Task details -> Write every record out again exactly as shown below.

Stored items ->
====
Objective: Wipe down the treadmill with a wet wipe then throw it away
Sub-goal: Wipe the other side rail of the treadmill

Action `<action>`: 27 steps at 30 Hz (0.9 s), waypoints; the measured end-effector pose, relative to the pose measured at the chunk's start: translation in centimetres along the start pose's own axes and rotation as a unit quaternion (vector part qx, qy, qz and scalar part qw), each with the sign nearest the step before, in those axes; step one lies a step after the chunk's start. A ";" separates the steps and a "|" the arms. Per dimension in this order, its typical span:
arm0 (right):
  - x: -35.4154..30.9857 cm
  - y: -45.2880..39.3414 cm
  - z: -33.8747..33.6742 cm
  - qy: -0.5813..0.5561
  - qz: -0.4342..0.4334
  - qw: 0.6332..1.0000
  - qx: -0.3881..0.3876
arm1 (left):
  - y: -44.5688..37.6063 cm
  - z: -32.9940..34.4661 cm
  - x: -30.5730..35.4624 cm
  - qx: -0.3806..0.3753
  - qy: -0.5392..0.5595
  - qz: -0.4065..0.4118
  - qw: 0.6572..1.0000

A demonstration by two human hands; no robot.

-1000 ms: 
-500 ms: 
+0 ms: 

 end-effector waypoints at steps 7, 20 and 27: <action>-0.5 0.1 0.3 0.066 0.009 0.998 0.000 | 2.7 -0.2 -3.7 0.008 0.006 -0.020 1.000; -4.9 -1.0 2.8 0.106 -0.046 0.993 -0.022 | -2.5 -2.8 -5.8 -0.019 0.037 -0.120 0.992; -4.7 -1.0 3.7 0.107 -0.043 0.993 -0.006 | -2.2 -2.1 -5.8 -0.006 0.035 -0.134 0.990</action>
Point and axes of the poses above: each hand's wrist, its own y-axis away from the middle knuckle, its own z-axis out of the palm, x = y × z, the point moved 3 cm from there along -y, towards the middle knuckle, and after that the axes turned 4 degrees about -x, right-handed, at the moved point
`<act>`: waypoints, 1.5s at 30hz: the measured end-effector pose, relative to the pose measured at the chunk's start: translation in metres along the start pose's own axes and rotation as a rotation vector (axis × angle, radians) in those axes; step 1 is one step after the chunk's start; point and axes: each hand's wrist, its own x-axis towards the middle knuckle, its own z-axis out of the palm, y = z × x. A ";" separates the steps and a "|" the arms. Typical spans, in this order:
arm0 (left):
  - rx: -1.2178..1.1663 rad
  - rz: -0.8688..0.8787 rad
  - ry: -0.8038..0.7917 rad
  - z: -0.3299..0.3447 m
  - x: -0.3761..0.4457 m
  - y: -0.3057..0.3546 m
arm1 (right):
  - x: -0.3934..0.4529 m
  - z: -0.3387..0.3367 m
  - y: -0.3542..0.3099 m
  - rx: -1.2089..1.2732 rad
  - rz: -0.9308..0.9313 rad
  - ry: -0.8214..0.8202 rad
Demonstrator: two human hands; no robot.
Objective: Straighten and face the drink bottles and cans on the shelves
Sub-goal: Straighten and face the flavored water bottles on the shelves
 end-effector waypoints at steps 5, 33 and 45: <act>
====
Answer area ->
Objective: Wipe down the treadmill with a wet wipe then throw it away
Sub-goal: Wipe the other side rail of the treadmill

Action `<action>`: 27 steps at 30 Hz (0.9 s), waypoints; the measured end-effector pose, relative to the pose measured at the chunk's start: translation in centimetres along the start pose's own axes and rotation as a unit quaternion (vector part qx, qy, qz and scalar part qw), each with the sign nearest the step before, in those axes; step one lies a step after the chunk's start. A ";" separates the steps and a "|" the arms. Per dimension in this order, its typical span:
arm0 (right):
  - x: -35.4154..30.9857 cm
  - y: -45.2880..39.3414 cm
  - z: -33.8747..33.6742 cm
  - qy: -0.5813..0.5561
  - qz: -0.4342..0.4334
  - qw: 0.6332..1.0000
  - qx: -0.3881..0.3876
arm1 (left):
  - y: -44.5688..37.6063 cm
  - z: -32.9940..34.4661 cm
  - x: -30.5730..35.4624 cm
  - qx: -0.3806..0.3753
  - qy: -0.5392..0.5595
  - qz: -0.4065..0.4118
  - qw: 0.6572..1.0000

A demonstration by two human hands; no robot.

-1000 ms: 
-500 ms: 
+0 ms: 

 end-effector waypoints at steps 7, 20 and 27: <action>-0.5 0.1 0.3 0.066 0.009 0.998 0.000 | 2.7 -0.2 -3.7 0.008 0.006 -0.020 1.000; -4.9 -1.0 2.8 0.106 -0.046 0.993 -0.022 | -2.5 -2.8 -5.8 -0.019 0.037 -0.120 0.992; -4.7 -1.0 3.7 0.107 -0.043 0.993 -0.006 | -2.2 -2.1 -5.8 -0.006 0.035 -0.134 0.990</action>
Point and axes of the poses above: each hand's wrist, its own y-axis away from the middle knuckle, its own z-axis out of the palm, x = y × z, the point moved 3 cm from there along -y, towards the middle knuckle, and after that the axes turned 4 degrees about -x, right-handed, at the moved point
`<act>`: waypoints, 1.5s at 30hz: the measured end-effector pose, relative to the pose measured at the chunk's start: translation in metres along the start pose's own axes and rotation as a rotation vector (axis × angle, radians) in those axes; step 1 is one step after the chunk's start; point and axes: each hand's wrist, its own x-axis towards the middle knuckle, its own z-axis out of the palm, y = z × x. A ";" separates the steps and a "|" the arms. Typical spans, in this order:
arm0 (left):
  - rx: -1.2178..1.1663 rad
  - rz: -0.8688..0.8787 rad
  - ry: -0.8038..0.7917 rad
  - z: -0.3299..0.3447 m
  - x: -0.3761..0.4457 m
  - y: -0.3057..0.3546 m
arm1 (right):
  - x: -0.3934..0.4529 m
  - z: -0.3387..0.3367 m
  - y: -0.3542..0.3099 m
  - rx: -1.2089..1.2732 rad
  - rz: -0.9308..0.9313 rad
  - ry: -0.8214..0.8202 rad
Demonstrator: two human hands; no robot.
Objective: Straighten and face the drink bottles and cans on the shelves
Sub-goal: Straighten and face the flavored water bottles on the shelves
 end-effector waypoints at steps 5, 33 and 45: <act>

There is no additional output for this exercise.